You may have heard that Destiny launched last night. You’ve likely seen advertising that would imply it was nothing short of the best thing ever on PlayStation. It’s on Microsoft’s console as well, but aside from a midnight launch event at some Microsoft stores, and a clever web page for a fake fragrance, there hasn’t been much made of the fact that you can play Bungie’s latest on Xbox.
Sony’s gotten all the good stuff, including a lot of exclusive bits and bobs in the PlayStation version of Destiny. That’s because of co-marketing. Sony helps to advertise the game, saving Activision some money. In return, Sony gets the chance to brand the game as theirs in most gamers’ minds. Sony UK head Fergal Gara told Eurogamer that the game is so important to the company that they are handling it as they would an in-house developed title.

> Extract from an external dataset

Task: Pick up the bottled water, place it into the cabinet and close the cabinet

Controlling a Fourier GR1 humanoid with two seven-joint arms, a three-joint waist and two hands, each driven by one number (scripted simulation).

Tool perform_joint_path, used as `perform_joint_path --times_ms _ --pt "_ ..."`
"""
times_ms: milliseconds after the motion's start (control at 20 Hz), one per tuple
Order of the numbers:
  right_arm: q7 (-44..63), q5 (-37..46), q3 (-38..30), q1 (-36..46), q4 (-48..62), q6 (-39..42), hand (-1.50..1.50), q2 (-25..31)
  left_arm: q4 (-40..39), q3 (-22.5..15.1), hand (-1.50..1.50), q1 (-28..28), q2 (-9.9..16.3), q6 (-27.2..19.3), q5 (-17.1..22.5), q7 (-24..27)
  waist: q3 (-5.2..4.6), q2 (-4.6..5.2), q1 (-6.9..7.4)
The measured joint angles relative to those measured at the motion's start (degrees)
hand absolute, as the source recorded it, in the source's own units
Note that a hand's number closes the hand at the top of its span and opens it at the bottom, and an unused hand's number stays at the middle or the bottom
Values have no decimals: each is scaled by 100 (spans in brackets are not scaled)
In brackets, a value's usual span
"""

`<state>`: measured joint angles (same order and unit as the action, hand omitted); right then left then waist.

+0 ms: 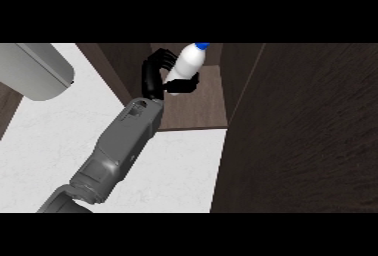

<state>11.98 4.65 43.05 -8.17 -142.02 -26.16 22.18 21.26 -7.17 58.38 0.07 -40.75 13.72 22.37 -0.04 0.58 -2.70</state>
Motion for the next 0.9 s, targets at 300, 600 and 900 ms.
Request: perform_joint_path --times_ms 300,600,900 --pt "-185 -59 43 -64 4 26 -150 65 -565 209 150 108 12 -28 137 381 -2 27 -89" --pt "-215 -119 2 -10 17 50 -150 85 -1104 251 -150 344 2 -209 -24 538 -3 49 -122" --pt "-412 -149 43 -104 33 29 -150 118 -1547 90 -150 517 5 -468 -309 450 0 50 -169"
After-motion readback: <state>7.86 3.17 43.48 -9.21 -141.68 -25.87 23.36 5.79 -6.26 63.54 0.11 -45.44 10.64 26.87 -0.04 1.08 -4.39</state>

“We’re treating it, for all intents and purposes internally, as if it’s a first-party release. We’re wrapping our arms around it on all levels of the organisation. It’s a special project and an important project and it has the power to launch Christmas. It’s hugely important.”
Will the co-marketing effort pay off for Sony? Probably. These kinds of co-marketing efforts usually do exactly what they’re intended to do. Sony’s console is already in first place as far as sales, so it makes sense for Activision to push that version anyway. (You can see that the majority of Destiny players on Quarter to Three have opted for the PlayStation so far.) Last generation, Microsoft and Activision partnered on Call of Duty installments and both parties benefitted. With Bungie’s ten year strategic plan, it remains to be seen if this generation will be defined by Destiny and Sony.